In the article $\textit{A simple proof that } \pi \textit{ is irrational}$, see: https://projecteuclid.org/journals/bulletin-of-the-american-mathematical-society/volume-53/issue-6/A-simple-proof-that-pi-is-irrational/bams/1183510788.full (the article consists of exactly one page, so the preview is enough), the following two real functions are defined:
$\begin{align} f(x) &= \frac{x^n(a-bx)^n}{n!} \\ F(x) &= f(x) -f^{(2)}(x) +f^{(4)}(x) -...+(-1)^{n}f^{(2n)}(x) \end{align}$
with $n$ an integer that can be chosen later on in the proof. It is assumed that $\pi = \frac{a}{b}$ is a rational number. It is claimed in the article that $F(\pi) + F(0)$ is an integer, because $f^{(j)}(\pi)$ and $f^{(j)}(0)$ are integers.

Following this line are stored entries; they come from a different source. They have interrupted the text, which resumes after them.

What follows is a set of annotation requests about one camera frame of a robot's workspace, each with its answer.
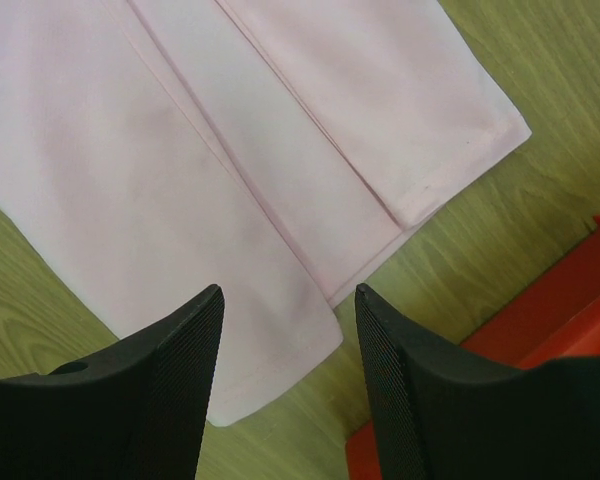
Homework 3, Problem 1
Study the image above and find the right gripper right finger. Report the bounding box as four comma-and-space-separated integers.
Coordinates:
355, 284, 600, 479

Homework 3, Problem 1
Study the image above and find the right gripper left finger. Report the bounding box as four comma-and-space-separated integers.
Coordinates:
0, 285, 225, 479

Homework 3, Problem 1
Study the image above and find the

This seems fairly intuitive, but I'm having difficulties proving this fact. I tried using induction together with the definition of the derivative, but I get stuck quite early. Is anybody able to show me why this is the case? Thank you in advance!
This is a general result for polynomials with rational coefficients
$f$ is a polynomial having rational coefficients. Hence all its derivatives are polynomials with rational coefficients.
As the value of a polynomial with rational coefficients at a rational number is a rational number, we get the desired result.